Progress Energy has issued indemnifications for certain asset performance, legal, tax and environmental matters to third parties, including indemnifications made in connection with sales of businesses. At December 31, 2012, the estimated maximum exposure for these indemnifications for which a maximum exposure is determinable was $217 million, including $42 million at Progress Energy Florida. Related to the sales of businesses, the latest specified notice period extends until 2013 for the majority of legal, tax and environmental matters provided for in the indemnification provisions. Indemnifications for the performance of assets extend to 2016. For certain matters for which Progress Energy receives timely notice, indemnity obligations may extend beyond the notice period. Certain indemnifications related to discontinued operations have no limitations as to time or maximum potential future payments. At December 31, 2012 and 2011, Progress Energy had recorded liabilities related to indemnifications to third parties of $25 million and $63 million, respectively. These amounts included $17 million and $37 million for Progress Energy Florida at December 31, 2012 and 2011, respectively. These liabilities decreased primarily due to the reversal of certain environmental indemnification liabilities for which the indemnification period has expired and the adjustment to the indemnification for the estimated future years' joint owner replacement power costs through the end of the Crystal River Unit 3 joint owner contract. Progress Energy Florida's liabilities decreased primarily due to the previously mentioned indemnification adjustment related to Crystal River Unit 3. During the years ended December 31, 2012 and 2011, accruals and expenditures related to indemnifications were not material.

In addition, Progress Energy has issued $300 million in guarantees for certain payments of two wholly owned indirect subsidiaries, FPC Capital I Trust and Florida Progress Funding Corporation (Funding Corp.).
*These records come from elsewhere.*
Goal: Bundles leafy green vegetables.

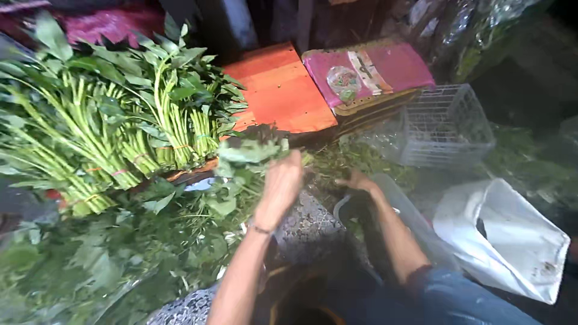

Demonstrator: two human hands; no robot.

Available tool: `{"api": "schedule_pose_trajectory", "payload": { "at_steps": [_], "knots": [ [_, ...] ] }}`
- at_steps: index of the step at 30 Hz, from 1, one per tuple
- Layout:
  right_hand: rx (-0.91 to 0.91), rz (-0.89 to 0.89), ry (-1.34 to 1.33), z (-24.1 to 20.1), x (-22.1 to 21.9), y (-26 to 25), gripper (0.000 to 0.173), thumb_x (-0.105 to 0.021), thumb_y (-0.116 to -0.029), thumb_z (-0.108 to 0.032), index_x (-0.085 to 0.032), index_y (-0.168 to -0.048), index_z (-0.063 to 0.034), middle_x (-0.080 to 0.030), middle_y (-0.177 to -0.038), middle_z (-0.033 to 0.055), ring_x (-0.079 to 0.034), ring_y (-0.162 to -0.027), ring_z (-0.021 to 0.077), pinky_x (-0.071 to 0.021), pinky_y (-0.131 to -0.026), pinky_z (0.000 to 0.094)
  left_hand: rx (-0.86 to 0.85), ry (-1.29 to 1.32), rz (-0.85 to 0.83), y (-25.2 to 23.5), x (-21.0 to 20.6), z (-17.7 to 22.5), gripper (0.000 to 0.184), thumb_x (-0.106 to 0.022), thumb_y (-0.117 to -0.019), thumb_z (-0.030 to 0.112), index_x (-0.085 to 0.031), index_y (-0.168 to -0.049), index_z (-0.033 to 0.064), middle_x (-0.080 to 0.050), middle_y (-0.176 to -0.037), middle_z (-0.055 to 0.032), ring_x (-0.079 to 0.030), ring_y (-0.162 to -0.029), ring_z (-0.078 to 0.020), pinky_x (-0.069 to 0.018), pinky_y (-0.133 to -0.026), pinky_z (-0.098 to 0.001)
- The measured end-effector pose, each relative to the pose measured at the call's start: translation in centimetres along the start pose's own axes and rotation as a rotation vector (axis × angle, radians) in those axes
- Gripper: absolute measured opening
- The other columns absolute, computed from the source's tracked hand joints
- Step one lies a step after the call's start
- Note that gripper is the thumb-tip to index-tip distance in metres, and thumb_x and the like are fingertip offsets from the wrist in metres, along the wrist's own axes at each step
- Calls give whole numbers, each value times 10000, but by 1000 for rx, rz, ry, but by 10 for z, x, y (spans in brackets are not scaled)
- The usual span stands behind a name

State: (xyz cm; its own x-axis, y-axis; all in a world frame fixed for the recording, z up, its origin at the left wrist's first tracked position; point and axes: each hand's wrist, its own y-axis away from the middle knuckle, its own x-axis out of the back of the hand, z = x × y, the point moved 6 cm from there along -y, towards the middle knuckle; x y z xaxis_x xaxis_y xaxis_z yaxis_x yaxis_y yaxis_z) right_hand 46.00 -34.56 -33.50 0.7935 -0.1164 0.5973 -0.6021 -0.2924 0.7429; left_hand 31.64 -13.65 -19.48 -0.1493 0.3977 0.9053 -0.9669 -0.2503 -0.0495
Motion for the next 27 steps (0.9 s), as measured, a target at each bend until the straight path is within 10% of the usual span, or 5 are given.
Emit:
{"api": "schedule_pose_trajectory", "payload": {
  "at_steps": [5,9,14,19,27],
  "knots": [
    [-98,88,249,-26,30,10,460,-573,-1032,-242,-553,-1413,14,-543,-1435,297,-505,-1347,486,-387,-1060,698,192,-78,408,95,125,-47,364,-567,-949,108,-576,-1240,-112,-686,-982,-293,-691,-889,-476,-547,-772,-631],
    [340,355,23,-110,67,7,426,-548,-1059,-212,-558,-1476,-125,-630,-1341,257,-592,-1244,471,-436,-1018,680,229,-232,570,141,172,-43,390,-514,-1005,131,-519,-1224,-191,-662,-1010,-338,-690,-874,-404,-561,-780,-501],
    [905,466,-155,-204,122,-43,431,-653,-1006,-265,-639,-1384,-57,-571,-1441,218,-522,-1349,407,-393,-1132,605,408,-305,528,137,184,-26,408,-573,-934,33,-514,-1259,-207,-638,-1056,-409,-645,-948,-577,-502,-816,-658],
    [385,980,-751,-153,219,-111,355,-607,-974,-139,-621,-1280,41,-594,-1346,279,-568,-1281,411,-461,-1078,557,489,-320,494,147,173,-34,402,-590,-935,53,-535,-1247,-194,-665,-1017,-375,-674,-919,-546,-523,-800,-655],
    [202,748,-723,-134,227,-136,431,-689,-955,-237,-636,-1279,43,-611,-1324,296,-572,-1270,449,-453,-1042,632,440,-232,462,140,143,-45,392,-606,-899,34,-550,-1219,-185,-676,-907,-345,-680,-830,-547,-535,-751,-659]
  ]
}}
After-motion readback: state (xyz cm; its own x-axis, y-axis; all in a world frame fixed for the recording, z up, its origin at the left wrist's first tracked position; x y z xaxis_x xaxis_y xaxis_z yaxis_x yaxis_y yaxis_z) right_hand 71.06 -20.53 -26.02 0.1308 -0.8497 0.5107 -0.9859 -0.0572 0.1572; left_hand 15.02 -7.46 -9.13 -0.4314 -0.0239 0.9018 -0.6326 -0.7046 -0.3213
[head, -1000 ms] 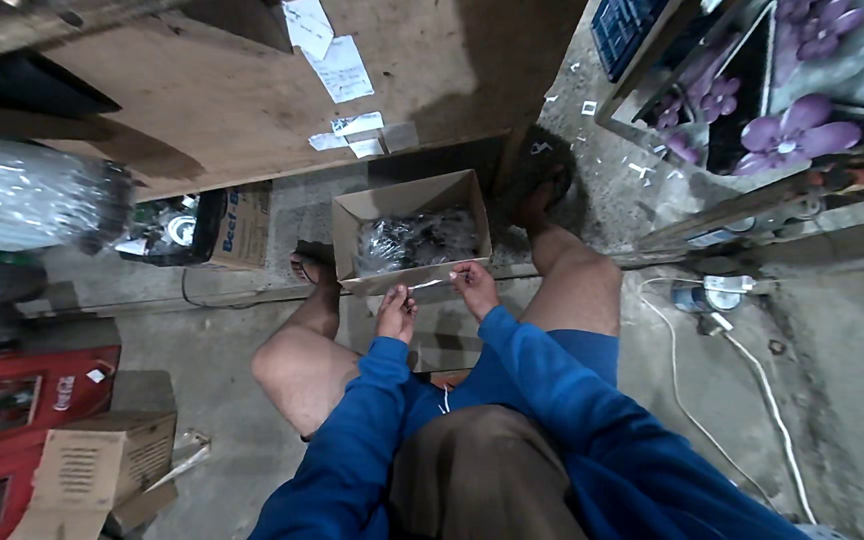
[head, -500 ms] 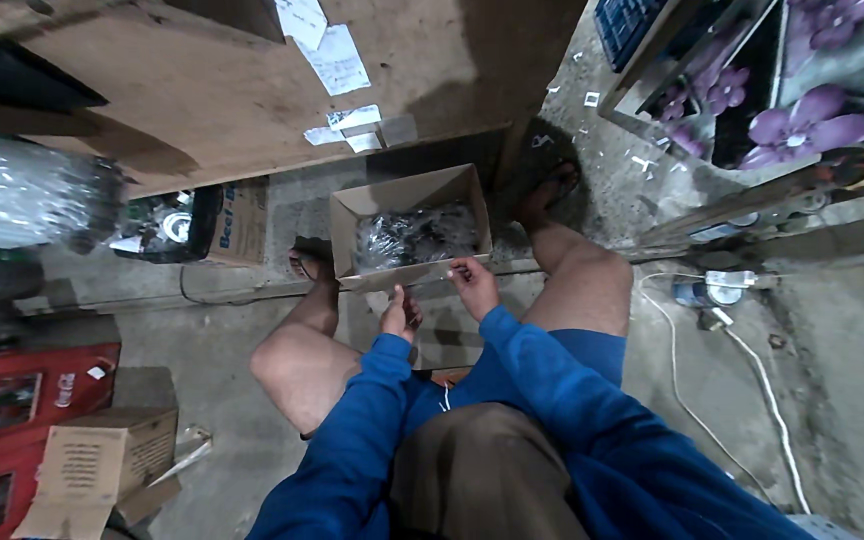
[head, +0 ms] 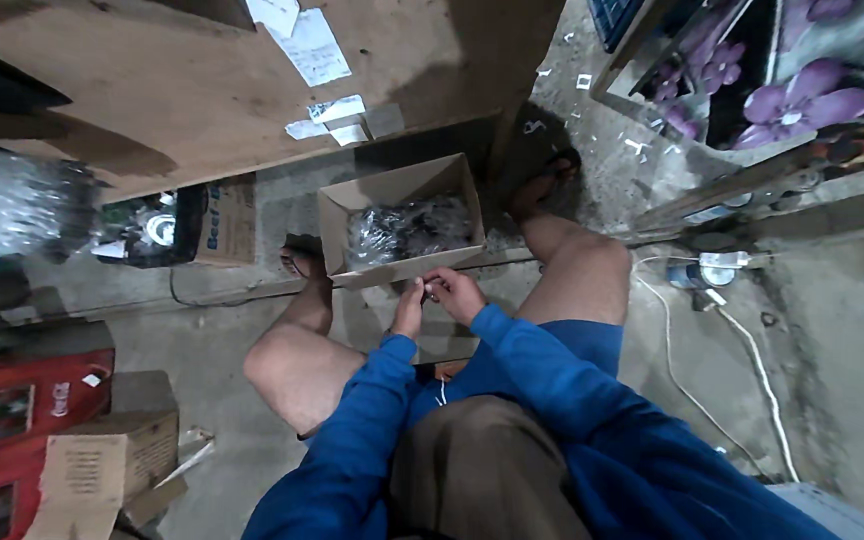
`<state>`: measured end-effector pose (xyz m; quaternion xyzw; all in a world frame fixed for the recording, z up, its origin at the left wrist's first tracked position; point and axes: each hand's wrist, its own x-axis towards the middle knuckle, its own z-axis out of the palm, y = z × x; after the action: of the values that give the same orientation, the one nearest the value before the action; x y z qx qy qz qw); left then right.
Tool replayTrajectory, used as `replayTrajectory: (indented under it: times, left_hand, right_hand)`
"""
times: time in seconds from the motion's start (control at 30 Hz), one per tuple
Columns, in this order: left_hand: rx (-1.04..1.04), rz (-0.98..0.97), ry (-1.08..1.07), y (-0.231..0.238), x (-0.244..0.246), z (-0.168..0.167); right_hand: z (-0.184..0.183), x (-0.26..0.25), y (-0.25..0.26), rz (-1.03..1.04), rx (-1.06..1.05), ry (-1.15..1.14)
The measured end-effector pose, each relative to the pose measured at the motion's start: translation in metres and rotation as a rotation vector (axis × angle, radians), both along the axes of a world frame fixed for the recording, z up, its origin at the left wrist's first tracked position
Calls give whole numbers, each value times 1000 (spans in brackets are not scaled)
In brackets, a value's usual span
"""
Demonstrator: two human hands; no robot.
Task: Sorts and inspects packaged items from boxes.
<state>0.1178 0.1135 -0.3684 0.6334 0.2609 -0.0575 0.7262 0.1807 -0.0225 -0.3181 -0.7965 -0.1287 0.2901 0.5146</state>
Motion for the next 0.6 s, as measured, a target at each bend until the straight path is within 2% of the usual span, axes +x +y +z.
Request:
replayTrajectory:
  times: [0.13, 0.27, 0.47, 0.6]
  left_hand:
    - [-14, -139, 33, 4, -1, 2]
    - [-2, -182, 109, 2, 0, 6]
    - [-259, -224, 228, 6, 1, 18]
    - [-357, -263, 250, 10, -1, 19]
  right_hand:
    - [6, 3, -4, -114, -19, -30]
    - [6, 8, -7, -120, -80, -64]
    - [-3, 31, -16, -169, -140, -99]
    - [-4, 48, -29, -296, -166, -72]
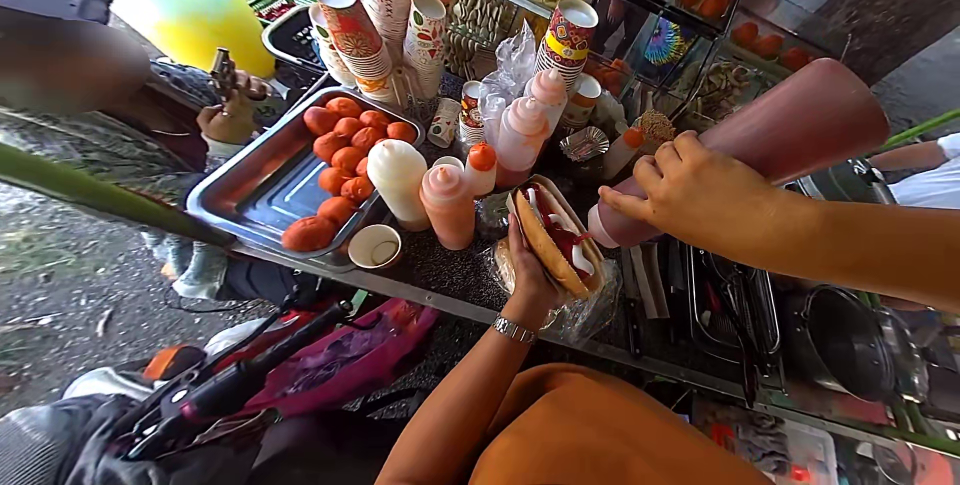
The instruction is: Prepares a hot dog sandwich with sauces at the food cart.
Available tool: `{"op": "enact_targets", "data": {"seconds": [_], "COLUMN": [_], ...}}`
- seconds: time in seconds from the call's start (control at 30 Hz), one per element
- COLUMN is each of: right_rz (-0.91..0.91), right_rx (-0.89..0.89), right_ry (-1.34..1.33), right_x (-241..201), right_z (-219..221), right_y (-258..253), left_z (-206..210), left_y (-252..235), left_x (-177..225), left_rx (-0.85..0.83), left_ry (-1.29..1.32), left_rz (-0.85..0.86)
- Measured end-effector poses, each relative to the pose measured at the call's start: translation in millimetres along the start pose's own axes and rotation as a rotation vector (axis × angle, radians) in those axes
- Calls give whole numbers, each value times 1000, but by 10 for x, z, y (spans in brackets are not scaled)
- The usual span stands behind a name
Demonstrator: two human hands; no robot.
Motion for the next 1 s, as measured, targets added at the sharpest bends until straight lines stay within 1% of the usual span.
{"op": "enact_targets", "data": {"seconds": [0.1,0.17,0.23,0.3,0.33,0.4,0.43,0.47,0.53,0.57,0.63,0.73,0.8,0.87,0.93,1.0], "right_rz": [7,11,11,14,14,13,12,5,27,71,202,365,465,583,675,734], "right_rx": [-12,122,187,153,81,-104,-139,-130,-38,48,241,546,663,738,791,821], "right_ry": [-14,-16,-13,-65,-152,-448,-611,-773,-1102,-1231,-1423,-1665,-1741,-1815,-1782,-1674], "right_x": [-8,-45,-68,-36,20,220,328,422,517,512,448,277,108,-51,-141,-141], "right_z": [91,217,319,388,411,518,648,823,1214,1416,1779,2117,2265,2387,2407,2261], "right_y": [107,191,249,272,268,223,182,131,5,-73,-275,-660,-963,-1250,-1406,-1434], "left_z": [-14,-7,14,36,55,84,85,77,29,1,-84,-236,-325,-398,-451,-500], "left_y": [-99,-149,-180,-201,-207,-217,-207,-188,-121,-73,38,208,289,324,365,403], "left_x": [-5,-2,3,9,20,56,84,118,203,249,329,399,413,393,368,392], "left_rx": [1,15,21,8,-8,-29,-33,-28,-28,-18,-12,11,22,25,13,2], "left_ry": [4,1,-1,20,33,58,60,56,54,62,65,48,32,32,39,20], "left_rz": [33,53,64,66,71,86,95,101,90,82,89,91,89,79,53,42]}}
Point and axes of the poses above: each hand's wrist, its own y-axis away from the middle knuckle, its own z-axis out of the palm, x = y × z, the point moved 3 cm from there along -y, towards the middle knuckle
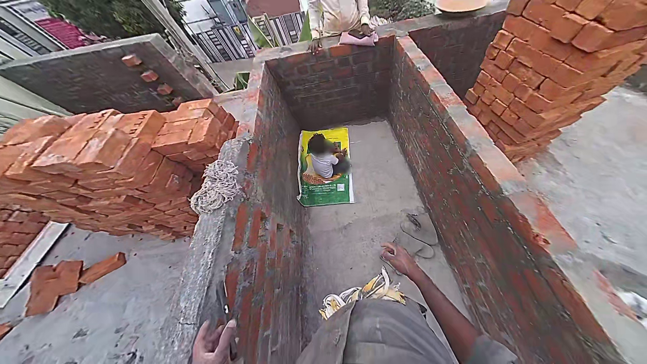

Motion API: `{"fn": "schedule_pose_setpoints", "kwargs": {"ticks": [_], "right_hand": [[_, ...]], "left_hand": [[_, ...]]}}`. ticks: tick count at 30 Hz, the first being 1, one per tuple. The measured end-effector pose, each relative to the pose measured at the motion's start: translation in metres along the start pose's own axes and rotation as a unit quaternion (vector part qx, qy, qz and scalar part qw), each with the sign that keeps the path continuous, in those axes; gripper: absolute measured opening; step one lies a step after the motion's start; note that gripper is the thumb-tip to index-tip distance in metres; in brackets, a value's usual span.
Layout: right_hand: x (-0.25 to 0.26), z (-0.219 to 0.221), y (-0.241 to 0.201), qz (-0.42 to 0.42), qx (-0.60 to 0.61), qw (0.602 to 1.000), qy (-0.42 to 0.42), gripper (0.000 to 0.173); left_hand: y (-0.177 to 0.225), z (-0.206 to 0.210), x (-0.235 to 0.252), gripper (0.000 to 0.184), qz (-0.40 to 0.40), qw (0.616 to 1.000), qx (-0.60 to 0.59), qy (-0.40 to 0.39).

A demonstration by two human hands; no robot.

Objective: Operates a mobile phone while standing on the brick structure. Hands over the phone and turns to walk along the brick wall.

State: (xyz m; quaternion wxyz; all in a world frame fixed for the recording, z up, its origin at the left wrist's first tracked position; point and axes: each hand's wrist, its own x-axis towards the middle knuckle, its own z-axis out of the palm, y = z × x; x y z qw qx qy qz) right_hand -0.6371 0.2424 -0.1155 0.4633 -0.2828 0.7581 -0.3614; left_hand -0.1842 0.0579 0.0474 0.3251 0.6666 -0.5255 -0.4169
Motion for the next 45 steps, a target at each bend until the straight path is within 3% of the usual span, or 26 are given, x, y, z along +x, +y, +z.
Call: {"fn": "schedule_pose_setpoints", "kwargs": {"ticks": [2, 4, 7, 11, 21, 28, 37, 45], "right_hand": [[-0.010, -0.001, -0.042, -0.017, 0.118, 0.993, -0.025, 0.042], [-0.019, -0.008, -0.092, -0.045, 0.220, 0.973, -0.056, 0.039], [-0.041, -0.027, -0.159, -0.107, 0.308, 0.941, -0.088, 0.036], [-0.067, -0.054, -0.209, -0.178, 0.306, 0.934, -0.053, 0.039], [-0.049, -0.065, -0.230, -0.183, 0.305, 0.928, 0.115, 0.028], [0.010, -0.057, -0.264, -0.200, 0.326, 0.906, 0.180, 0.025], [0.100, -0.037, -0.357, -0.206, 0.307, 0.896, 0.245, 0.026], [0.127, -0.039, -0.371, -0.207, 0.302, 0.892, 0.264, 0.032]], "left_hand": [[0.020, 0.061, -0.012, 0.063, -0.024, 0.987, -0.134, -0.087], [0.050, 0.122, -0.021, 0.072, -0.015, 0.963, -0.182, -0.197], [0.104, 0.191, -0.041, 0.086, 0.021, 0.929, -0.186, -0.319], [0.163, 0.236, -0.064, 0.089, 0.086, 0.905, -0.152, -0.389], [0.204, 0.277, -0.047, 0.090, 0.159, 0.902, -0.050, -0.399], [0.226, 0.307, 0.040, 0.092, 0.256, 0.861, -0.031, -0.438], [0.283, 0.326, 0.171, 0.095, 0.312, 0.833, -0.042, -0.455], [0.298, 0.355, 0.195, 0.103, 0.362, 0.833, -0.022, -0.418]]}}
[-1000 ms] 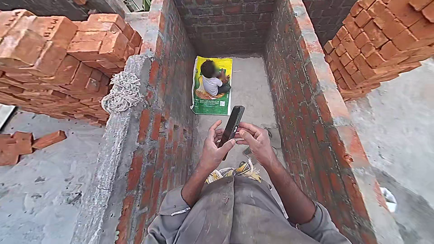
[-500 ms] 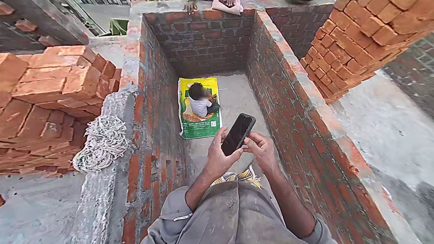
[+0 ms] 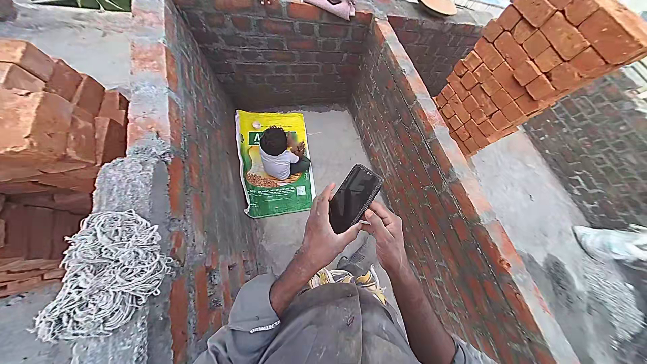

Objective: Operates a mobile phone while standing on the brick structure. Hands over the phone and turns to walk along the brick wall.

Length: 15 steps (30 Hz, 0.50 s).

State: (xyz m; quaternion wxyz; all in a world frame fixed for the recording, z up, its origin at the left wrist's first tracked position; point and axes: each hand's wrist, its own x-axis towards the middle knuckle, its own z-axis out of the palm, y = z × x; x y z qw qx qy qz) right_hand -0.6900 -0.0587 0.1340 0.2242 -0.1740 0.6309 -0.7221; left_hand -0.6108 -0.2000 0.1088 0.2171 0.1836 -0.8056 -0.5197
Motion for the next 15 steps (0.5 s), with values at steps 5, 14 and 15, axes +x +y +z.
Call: {"fn": "schedule_pose_setpoints", "kwargs": {"ticks": [5, 14, 15], "right_hand": [[0.018, -0.012, 0.007, 0.059, 0.132, 0.989, -0.004, 0.051], [0.051, -0.055, -0.020, 0.069, 0.231, 0.970, -0.003, 0.050], [0.053, -0.059, -0.021, 0.063, 0.226, 0.972, -0.007, 0.048]], "left_hand": [[0.012, 0.013, 0.016, 0.102, -0.050, 0.998, -0.028, -0.034], [0.043, 0.044, 0.056, 0.043, -0.132, 0.931, -0.340, -0.029], [0.048, 0.049, 0.058, 0.042, -0.138, 0.924, -0.356, -0.029]]}}
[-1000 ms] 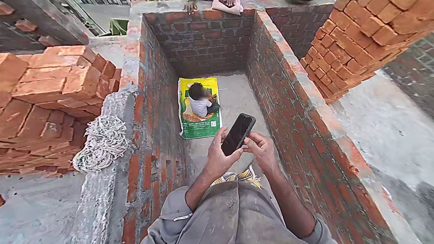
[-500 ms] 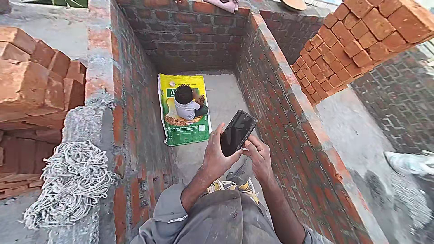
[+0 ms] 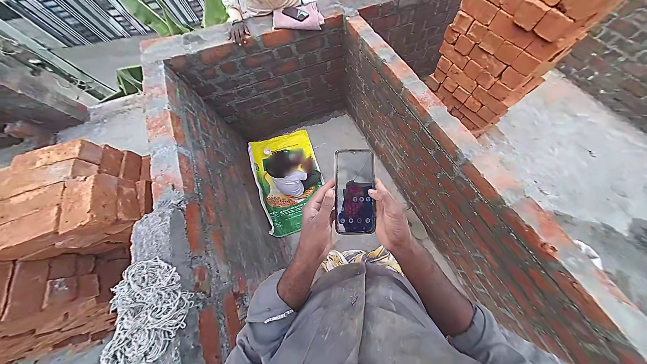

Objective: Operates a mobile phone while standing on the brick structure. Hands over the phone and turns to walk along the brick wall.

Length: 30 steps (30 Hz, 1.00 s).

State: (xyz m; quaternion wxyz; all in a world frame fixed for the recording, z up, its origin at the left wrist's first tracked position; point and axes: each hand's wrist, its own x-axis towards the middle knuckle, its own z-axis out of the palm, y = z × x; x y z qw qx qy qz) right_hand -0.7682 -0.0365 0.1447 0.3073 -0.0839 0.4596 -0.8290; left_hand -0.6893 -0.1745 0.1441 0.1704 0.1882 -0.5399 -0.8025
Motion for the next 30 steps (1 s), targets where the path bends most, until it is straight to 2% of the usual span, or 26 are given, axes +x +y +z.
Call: {"fn": "schedule_pose_setpoints", "kwargs": {"ticks": [4, 9, 13, 18, 24, 30], "right_hand": [[0.007, -0.004, -0.006, -0.027, -0.055, 0.997, -0.035, 0.050], [0.008, -0.005, -0.014, -0.015, -0.131, 0.988, -0.077, 0.070], [0.004, 0.001, -0.004, 0.018, -0.215, 0.975, -0.059, 0.094], [0.000, 0.027, 0.012, 0.029, -0.331, 0.943, -0.004, 0.110], [-0.008, 0.067, 0.041, -0.028, -0.422, 0.904, 0.053, 0.109], [-0.015, 0.086, 0.061, -0.042, -0.368, 0.929, 0.020, 0.106]], "left_hand": [[0.005, 0.017, 0.007, 0.037, -0.001, 0.999, -0.030, 0.032], [0.018, 0.015, 0.011, 0.033, -0.028, 0.995, -0.091, 0.038], [0.024, 0.009, 0.011, 0.033, -0.015, 0.993, -0.102, 0.050], [0.032, -0.010, 0.006, 0.034, -0.025, 0.992, -0.118, 0.044], [0.036, -0.047, 0.000, 0.033, -0.031, 0.987, -0.150, 0.049], [0.039, -0.084, -0.002, 0.033, -0.040, 0.983, -0.175, 0.027]]}}
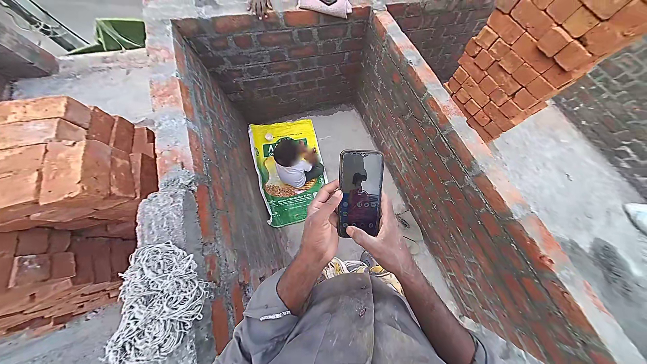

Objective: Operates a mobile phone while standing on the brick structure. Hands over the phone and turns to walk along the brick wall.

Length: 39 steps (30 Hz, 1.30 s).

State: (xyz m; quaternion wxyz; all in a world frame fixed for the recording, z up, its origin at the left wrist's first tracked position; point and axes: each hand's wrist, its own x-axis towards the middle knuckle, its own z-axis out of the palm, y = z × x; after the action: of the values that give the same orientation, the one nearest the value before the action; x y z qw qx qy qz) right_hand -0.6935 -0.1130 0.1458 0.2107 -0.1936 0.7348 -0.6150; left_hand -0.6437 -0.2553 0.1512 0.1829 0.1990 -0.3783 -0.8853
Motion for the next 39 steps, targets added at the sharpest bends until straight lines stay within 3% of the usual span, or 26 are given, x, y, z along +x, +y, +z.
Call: {"fn": "schedule_pose_setpoints", "kwargs": {"ticks": [4, 13, 39], "right_hand": [[-0.002, 0.011, -0.004, 0.006, 0.042, 0.999, -0.019, 0.101], [0.005, 0.009, -0.017, -0.023, 0.061, 0.998, 0.002, 0.056], [-0.009, 0.018, -0.022, -0.002, 0.052, 0.999, -0.012, 0.041]], "left_hand": [[0.011, -0.013, -0.005, 0.032, 0.003, 1.000, 0.001, -0.007], [0.022, -0.029, -0.011, 0.032, 0.004, 1.000, 0.011, -0.009], [0.028, -0.035, -0.025, 0.032, -0.021, 0.998, 0.022, -0.047]]}}
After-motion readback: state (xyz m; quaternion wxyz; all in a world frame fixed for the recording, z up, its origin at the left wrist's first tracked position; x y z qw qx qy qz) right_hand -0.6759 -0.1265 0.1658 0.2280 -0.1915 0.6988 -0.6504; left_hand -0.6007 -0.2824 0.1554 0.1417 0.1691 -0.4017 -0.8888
The guarantees expired February 1, 2013, with the redemption of the associated notes and securities. See Note 18 for additional information.

At December 31, 2012 and 2011, the amounts recorded on the Consolidated Balance Sheets for the guarantees and indemnifications mentioned above was $41 million and $19 million, respectively. This amount is primarily recorded in Other within Deferred Credits and Other Liabilities on the Consolidated Balance Sheets. The liability for 2011 excludes Progress Energy as Progress Energy was acquired July 2, 2012. As current estimates change, additional losses related to guarantees and indemnifications to third parties, which could be material, may be recorded by the Duke Energy Registrants in the future.